MEKP is used for hardening fiberglass resins through the production of free radicals. It is postulated that the mechanism of toxicity of MEKP is free radical formation that leads to lipid peroxidation and results in corrosive damage to the gastrointestinal mucosa and liver damage. Lipid peroxidation is a free radical-initiated chain oxidation of unsaturated lipids. The lipid radicals are unstable and react with molecular oxygen to form organic peroxy-free radicals to yield 1 hydroperoxide and 1 new radical. When the substrate is depleted or in the presence of an antioxidant, the reaction is terminated. Subcellular membranes are rich in unsaturated fatty acids and therefore are a target of lipid peroxidation that results in cellular dysfunction and death. In addition, some products of lipid peroxidation, such as aldehydes, also may cause toxicity. Ethane and pentane are the decomposition products of omega 3-fatty acid hydroperoxides and omega 6-fatty acid hydroperoxides, respectively.
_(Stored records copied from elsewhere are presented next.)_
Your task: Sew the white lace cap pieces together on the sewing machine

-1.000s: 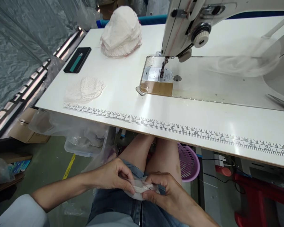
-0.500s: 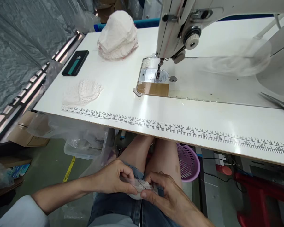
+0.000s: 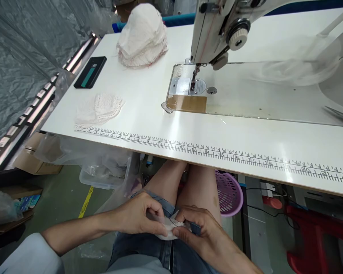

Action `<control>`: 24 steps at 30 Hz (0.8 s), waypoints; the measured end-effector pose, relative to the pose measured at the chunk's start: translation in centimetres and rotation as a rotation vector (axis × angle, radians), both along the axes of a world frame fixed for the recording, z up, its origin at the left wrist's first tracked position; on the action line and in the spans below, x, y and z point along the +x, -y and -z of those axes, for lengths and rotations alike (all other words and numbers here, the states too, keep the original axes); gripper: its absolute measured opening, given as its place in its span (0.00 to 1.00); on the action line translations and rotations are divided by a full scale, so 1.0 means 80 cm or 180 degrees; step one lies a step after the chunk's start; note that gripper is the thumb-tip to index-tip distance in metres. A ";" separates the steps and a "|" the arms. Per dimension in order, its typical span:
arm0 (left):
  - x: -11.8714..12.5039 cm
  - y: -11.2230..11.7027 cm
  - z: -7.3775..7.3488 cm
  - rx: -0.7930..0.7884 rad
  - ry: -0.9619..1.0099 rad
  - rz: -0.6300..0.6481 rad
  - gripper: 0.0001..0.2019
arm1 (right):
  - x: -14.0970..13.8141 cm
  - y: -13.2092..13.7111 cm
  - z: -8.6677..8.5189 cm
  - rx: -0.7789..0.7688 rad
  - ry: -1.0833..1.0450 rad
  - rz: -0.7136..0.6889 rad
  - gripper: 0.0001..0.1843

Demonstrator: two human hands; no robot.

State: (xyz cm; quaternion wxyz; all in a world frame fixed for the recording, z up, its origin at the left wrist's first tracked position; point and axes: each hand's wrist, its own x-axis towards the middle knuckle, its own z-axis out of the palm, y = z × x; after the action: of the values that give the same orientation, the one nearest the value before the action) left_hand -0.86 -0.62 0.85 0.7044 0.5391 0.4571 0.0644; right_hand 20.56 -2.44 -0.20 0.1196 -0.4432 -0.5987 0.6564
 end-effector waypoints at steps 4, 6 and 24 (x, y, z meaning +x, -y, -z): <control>0.000 -0.002 0.000 -0.0236 0.0190 -0.0029 0.13 | 0.003 0.000 -0.001 0.0064 0.0106 0.0063 0.17; 0.000 -0.003 0.000 -0.0275 0.0181 -0.0036 0.12 | 0.006 -0.001 0.000 0.0116 0.0140 0.0039 0.16; -0.003 0.002 0.004 -0.0398 0.0144 -0.0143 0.14 | -0.008 -0.008 -0.009 -0.0285 -0.0104 0.0009 0.15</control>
State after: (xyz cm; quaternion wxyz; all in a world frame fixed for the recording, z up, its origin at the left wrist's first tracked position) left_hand -1.07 -0.74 0.53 0.7452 0.4821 0.4562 0.0637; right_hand 19.93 -1.79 0.53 0.1103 -0.4382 -0.5660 0.6895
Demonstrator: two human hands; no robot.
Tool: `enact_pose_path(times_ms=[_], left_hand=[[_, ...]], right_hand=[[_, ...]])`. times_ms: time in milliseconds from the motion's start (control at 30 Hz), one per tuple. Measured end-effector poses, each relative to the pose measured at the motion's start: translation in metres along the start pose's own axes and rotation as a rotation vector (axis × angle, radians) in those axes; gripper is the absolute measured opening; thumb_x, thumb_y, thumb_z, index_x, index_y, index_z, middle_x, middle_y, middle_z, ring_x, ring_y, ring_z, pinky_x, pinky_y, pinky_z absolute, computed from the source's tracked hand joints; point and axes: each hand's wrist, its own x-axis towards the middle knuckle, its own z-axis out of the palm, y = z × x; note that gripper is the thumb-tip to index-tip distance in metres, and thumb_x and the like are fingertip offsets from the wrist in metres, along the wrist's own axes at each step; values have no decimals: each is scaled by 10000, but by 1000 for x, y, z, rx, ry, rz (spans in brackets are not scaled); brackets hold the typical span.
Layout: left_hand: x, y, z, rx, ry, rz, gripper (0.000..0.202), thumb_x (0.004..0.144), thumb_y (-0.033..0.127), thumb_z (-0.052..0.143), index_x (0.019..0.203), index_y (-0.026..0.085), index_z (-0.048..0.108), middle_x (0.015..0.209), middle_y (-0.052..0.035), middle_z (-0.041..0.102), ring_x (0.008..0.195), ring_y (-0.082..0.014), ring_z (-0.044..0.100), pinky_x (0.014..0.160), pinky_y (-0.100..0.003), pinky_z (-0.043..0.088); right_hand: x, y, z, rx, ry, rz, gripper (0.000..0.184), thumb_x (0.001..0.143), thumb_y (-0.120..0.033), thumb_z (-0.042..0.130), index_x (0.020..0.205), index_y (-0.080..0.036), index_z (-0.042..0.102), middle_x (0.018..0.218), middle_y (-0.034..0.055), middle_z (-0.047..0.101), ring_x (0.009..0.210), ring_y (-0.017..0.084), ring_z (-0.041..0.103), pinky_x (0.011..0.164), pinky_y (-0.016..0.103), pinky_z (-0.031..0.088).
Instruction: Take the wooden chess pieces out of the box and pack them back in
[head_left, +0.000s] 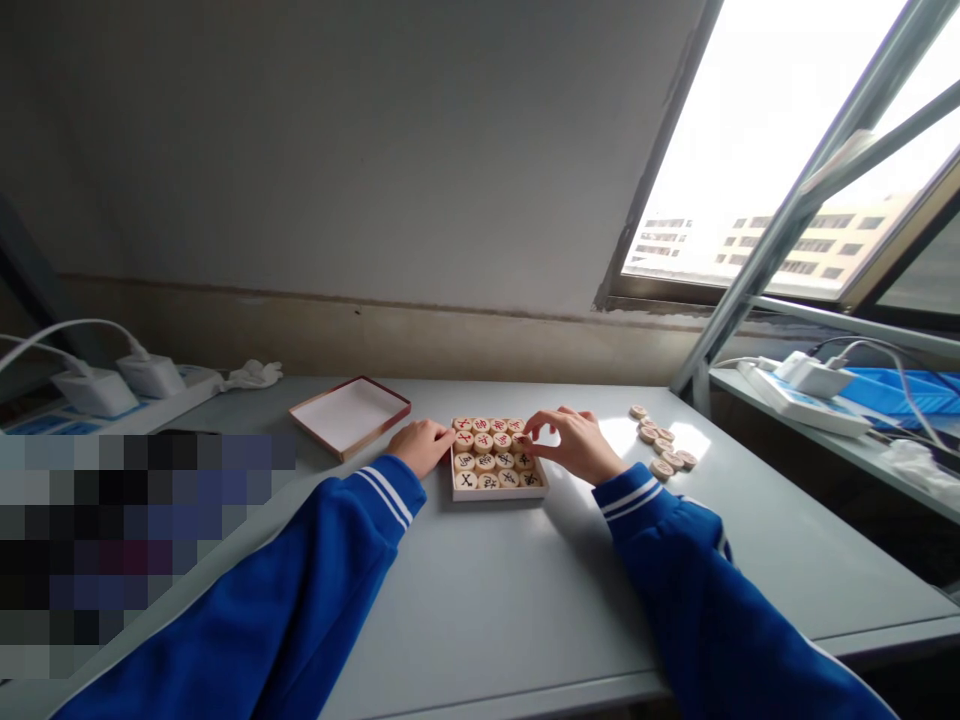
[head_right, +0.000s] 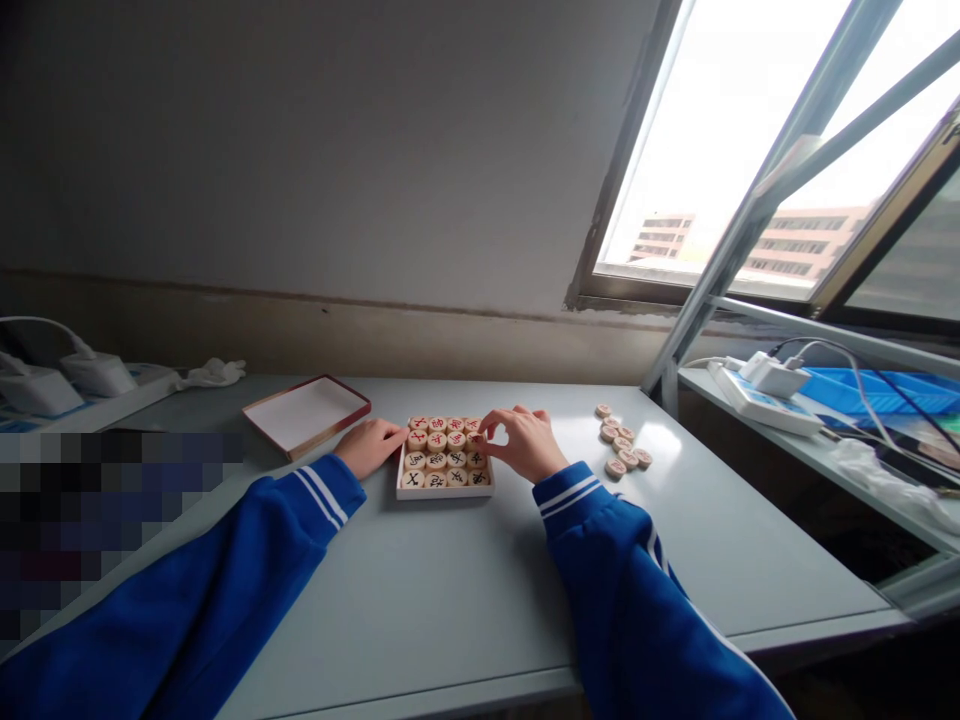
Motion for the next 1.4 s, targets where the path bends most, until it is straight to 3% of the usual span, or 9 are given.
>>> enact_pose_path(times_ms=[433,567,700,833,967,1033,1167,1300,1400], left_hand=[[2,-3,2,23,7,12,427,788,377,303,573,180,615,685,-68,651,653,-175,558,528,-246,290],[1,-1,0,17,-6,0,416,788,375,306,632,187,642,754,-73,668,698,-187,570,540,-247,308],[0,0,0,15,6,-3,420,786,379,303,640,183,644,755,-79,667,697,-188,567,532,-250,303],[-1,0,1,-1,6,-6,427,793,380,301,614,179,633,696,-68,658,632,-171,557,504,-249,288],[-2,0,2,3,16,9,430,801,370,296,613,177,632,694,-73,655,626,-170,555,504,-254,277],[-2,0,2,17,23,13,431,802,365,295,608,180,632,687,-75,654,632,-174,556,515,-257,277],[-2,1,1,23,24,3,431,805,361,295,605,182,632,682,-74,650,639,-174,559,513,-256,271],[-4,3,-1,16,18,-2,426,808,352,299,609,178,632,680,-74,648,630,-169,559,501,-253,261],[-4,4,-2,22,14,-1,423,810,352,304,618,175,637,689,-78,653,654,-176,569,513,-254,270]], right_hand=[[2,7,-9,-11,-40,22,144,730,-395,572,761,-267,628,837,-10,634,816,173,525,739,335,301],[6,39,-20,-20,4,131,190,786,-383,481,841,-264,617,909,-4,625,827,166,533,761,339,345],[5,89,-13,-331,172,425,335,784,-274,458,1111,-220,507,1190,80,496,1093,239,410,875,480,283],[0,127,0,-397,-17,631,352,819,-174,324,1119,-182,508,1273,141,414,1138,279,374,861,619,212],[-2,138,1,-351,-49,545,389,795,-88,304,1068,-204,556,1184,131,504,1073,275,447,816,496,334],[-1,136,-2,-347,-30,499,365,792,-92,328,1035,-197,579,1102,128,557,1038,262,478,791,414,366],[6,109,-7,-225,26,374,256,789,-166,410,969,-178,592,972,93,616,918,233,547,792,395,383],[12,44,-4,241,109,12,237,792,-344,464,940,-198,578,881,42,639,764,162,588,711,315,456],[11,-15,3,346,47,-198,198,795,-334,483,900,-199,582,872,32,626,747,137,576,688,278,461]])
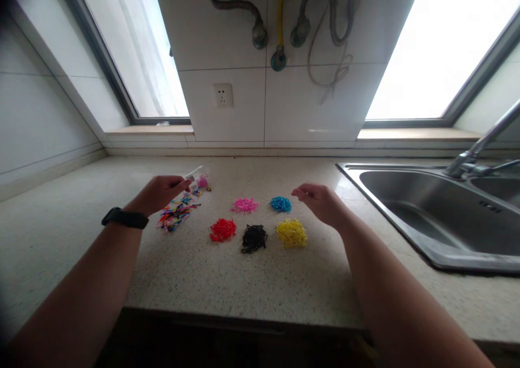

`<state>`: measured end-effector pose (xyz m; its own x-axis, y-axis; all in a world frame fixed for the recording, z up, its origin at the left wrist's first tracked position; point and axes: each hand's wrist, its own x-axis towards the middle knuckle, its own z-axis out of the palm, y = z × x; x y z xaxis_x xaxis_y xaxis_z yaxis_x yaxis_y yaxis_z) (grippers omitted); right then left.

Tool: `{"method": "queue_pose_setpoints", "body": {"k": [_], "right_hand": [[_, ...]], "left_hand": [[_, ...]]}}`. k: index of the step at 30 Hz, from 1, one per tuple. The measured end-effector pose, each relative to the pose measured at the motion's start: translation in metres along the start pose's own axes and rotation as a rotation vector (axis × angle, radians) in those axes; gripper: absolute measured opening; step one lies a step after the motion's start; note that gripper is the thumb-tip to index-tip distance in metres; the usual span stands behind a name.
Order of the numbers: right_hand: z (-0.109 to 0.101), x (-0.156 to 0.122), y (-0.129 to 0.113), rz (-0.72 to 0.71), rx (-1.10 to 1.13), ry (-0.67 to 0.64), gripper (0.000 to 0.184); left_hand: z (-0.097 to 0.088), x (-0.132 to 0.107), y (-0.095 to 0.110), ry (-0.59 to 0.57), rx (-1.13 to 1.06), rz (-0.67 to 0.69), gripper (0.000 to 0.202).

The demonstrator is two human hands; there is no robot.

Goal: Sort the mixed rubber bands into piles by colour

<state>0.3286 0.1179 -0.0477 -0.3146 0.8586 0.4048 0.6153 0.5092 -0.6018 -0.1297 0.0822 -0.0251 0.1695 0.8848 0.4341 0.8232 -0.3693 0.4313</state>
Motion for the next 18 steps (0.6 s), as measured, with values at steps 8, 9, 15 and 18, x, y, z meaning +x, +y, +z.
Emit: {"method": "queue_pose_setpoints", "body": {"k": [8, 9, 15, 18], "right_hand": [[0.01, 0.005, 0.019, 0.173, 0.12, 0.044, 0.052], [0.011, 0.005, 0.018, 0.173, 0.118, 0.038, 0.051], [0.015, 0.005, 0.015, 0.173, 0.128, 0.013, 0.049], [0.015, 0.004, 0.014, 0.185, 0.129, 0.009, 0.048]], "left_hand": [[0.0, 0.0, -0.005, -0.073, -0.029, 0.0, 0.044], [0.0, 0.0, -0.006, -0.08, -0.03, 0.007, 0.044], [0.006, 0.002, -0.014, -0.171, -0.074, -0.014, 0.041], [0.012, 0.003, -0.019, -0.247, -0.05, -0.012, 0.038]]}}
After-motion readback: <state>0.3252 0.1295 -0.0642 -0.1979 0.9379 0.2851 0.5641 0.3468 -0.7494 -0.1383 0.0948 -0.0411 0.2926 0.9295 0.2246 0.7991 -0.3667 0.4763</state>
These gases can be measured in expired air as an index of lipid peroxidation. MEKP is a potent initiator of lipid peroxidation and results in pentane production; it has been used as a model for lipid peroxidation in animals. Pentane production after MEKP exposure has been measured in experimental animals1 but is impractical in the clinical situation (in addition, cell death from any cause can result in production of ethane and pentane).

Mild liver damage consisting of glycogen depletion, fatty changes in liver cells, and infiltration of cells in portal spaces has been reported in rats exposed to organic peroxides.2 The liver toxicity from carbon tetrachloride, dibromoethane, halothane, and a number of other substances is known to be caused by free radicals produced during lipid peroxidation. Peripheral zonal hepatic necrosis was found at postmortem examination in a man who died 4 days after ingestion of MEKP with hepatic coma, coagulopathy, and respiratory insufficiency.3 Esophageal burns in this case were only superficial. Postmortem findings in another adult showed superficial necrosis of the hepatic capsule with extensive necrosis of the esophagus and stomach.4 However, this patient died within approximately 12 hours of ingestion and maximal liver damage probably did not evolve within this time.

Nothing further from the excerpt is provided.